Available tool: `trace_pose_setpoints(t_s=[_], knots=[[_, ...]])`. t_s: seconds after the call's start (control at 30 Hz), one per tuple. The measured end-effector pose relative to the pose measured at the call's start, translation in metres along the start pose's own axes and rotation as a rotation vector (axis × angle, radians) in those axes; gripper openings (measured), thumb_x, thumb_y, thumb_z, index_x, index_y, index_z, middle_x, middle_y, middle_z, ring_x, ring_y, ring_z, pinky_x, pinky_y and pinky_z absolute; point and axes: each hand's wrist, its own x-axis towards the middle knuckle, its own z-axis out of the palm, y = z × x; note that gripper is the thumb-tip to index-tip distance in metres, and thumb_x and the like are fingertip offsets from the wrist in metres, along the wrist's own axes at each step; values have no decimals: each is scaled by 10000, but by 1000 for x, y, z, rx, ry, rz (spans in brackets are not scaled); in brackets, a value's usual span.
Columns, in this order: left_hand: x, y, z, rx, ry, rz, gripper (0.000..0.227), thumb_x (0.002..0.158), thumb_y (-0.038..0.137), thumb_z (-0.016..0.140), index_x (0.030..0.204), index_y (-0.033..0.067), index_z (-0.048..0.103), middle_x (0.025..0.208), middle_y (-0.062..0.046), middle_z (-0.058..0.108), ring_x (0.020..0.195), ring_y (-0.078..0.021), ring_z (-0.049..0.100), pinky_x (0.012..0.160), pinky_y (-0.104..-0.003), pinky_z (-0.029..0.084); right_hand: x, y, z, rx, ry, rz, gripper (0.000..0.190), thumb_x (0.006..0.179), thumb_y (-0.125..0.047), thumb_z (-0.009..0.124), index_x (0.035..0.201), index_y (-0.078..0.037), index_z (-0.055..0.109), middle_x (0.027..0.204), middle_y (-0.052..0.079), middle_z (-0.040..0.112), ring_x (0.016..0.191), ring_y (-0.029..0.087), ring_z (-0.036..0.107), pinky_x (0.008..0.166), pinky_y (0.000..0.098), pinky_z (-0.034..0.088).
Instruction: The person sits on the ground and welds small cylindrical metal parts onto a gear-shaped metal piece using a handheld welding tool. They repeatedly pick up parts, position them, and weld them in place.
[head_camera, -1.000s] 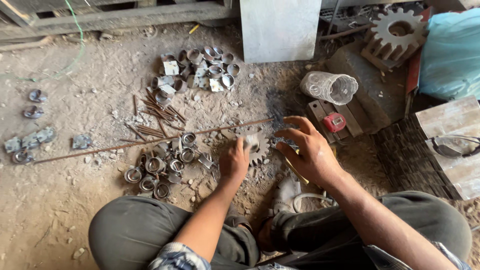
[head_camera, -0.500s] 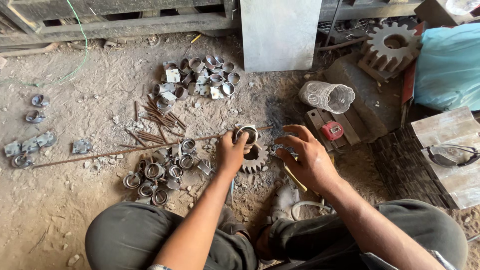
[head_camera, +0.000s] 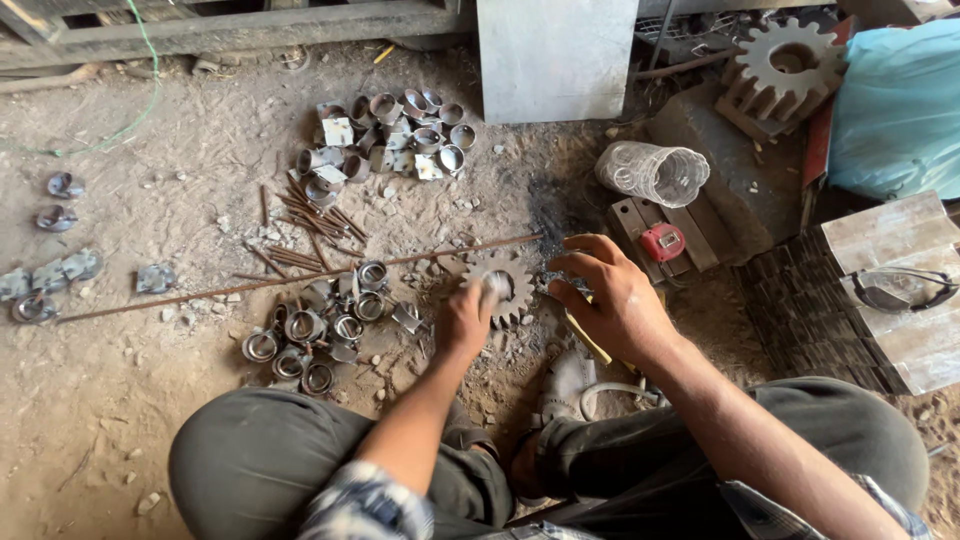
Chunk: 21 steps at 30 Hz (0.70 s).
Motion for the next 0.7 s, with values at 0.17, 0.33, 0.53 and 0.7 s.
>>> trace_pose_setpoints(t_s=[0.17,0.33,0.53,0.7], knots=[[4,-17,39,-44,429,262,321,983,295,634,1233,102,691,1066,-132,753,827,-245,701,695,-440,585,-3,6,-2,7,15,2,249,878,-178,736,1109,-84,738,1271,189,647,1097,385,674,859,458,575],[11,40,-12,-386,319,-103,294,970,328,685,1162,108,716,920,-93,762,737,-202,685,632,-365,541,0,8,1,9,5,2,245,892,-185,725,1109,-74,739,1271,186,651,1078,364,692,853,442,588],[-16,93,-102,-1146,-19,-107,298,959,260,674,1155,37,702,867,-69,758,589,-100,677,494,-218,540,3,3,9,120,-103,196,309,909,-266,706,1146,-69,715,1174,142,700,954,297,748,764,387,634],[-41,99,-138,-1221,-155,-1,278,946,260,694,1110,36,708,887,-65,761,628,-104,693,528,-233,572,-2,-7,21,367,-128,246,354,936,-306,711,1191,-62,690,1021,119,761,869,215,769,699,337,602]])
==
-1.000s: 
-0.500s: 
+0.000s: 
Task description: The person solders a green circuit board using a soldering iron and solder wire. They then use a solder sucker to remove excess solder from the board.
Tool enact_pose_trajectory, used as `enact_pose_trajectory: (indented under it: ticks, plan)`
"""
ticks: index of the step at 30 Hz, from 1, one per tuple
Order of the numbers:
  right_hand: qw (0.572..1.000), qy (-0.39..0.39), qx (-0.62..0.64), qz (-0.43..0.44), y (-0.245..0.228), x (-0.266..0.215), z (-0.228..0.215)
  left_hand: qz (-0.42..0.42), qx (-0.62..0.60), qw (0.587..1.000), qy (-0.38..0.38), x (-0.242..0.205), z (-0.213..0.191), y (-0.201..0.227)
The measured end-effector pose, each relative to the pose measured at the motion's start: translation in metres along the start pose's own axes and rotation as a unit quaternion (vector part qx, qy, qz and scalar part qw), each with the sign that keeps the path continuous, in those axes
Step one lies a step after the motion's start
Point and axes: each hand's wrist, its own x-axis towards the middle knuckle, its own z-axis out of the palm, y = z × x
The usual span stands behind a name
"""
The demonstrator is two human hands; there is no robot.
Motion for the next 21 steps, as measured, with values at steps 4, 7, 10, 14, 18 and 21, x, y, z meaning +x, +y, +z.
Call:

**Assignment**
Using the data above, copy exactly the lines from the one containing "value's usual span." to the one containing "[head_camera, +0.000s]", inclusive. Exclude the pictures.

**Response for this exercise**
Available tool: `trace_pose_setpoints(t_s=[_], knots=[[_, ...]])`. t_s: seconds after the call's start (control at 30 Hz), one per tuple. The measured end-effector pose relative to the pose measured at the call's start, translation in metres along the start pose's own axes and rotation as a rotation vector (axis × angle, radians) in those axes; gripper openings (measured), thumb_x, thumb_y, thumb_z, index_x, index_y, index_z, middle_x, middle_y, middle_z, ring_x, ring_y, ring_z, pinky_x, pinky_y and pinky_z absolute; point and axes: each hand's wrist, its own x-axis towards the middle knuckle, its own z-axis out of the palm, y = z × x; note that gripper is the thumb-tip to index-tip distance in metres, and thumb_x and the like are fingertip offsets from the wrist in metres, along the wrist's own axes at each step; values have no decimals: each is scaled by 10000, but by 1000 for x, y, z, rx, ry, rz (spans in brackets are not scaled); in brackets, a value's usual span.
Columns, in this order: left_hand: x, y, z, rx, ry, rz, gripper (0.000..0.227), thumb_x (0.002..0.158), thumb_y (-0.038..0.137), thumb_z (-0.016..0.140), index_x (0.030..0.204), index_y (-0.033..0.067), index_z (-0.048..0.103), middle_x (0.025..0.208), middle_y (-0.062..0.046), middle_z (-0.058..0.108), ring_x (0.020..0.195), ring_y (-0.078..0.021), ring_z (-0.049..0.100), pinky_x (0.012..0.160), pinky_y (-0.104..-0.003), pinky_z (-0.029..0.084); right_hand: x, y, z, rx, ry, rz, gripper (0.000..0.190), thumb_x (0.006..0.179), thumb_y (-0.125..0.047), thumb_z (-0.009..0.124), index_x (0.035..0.201), index_y (-0.078..0.037), index_z (-0.055..0.109), middle_x (0.027..0.204), middle_y (-0.052..0.079), middle_z (-0.040..0.112), ring_x (0.016..0.191), ring_y (-0.029..0.087), ring_z (-0.036..0.107), pinky_x (0.008..0.166), pinky_y (0.000..0.098), pinky_z (-0.034..0.088).
Instruction: The person sits on the ground and welds small cylindrical metal parts onto a gear-shaped metal piece using a handheld welding tool. They repeatedly pick up parts, position them, and weld them in place.
[head_camera, -1.000s] 
[head_camera, -0.500s] 
[head_camera, +0.000s] 

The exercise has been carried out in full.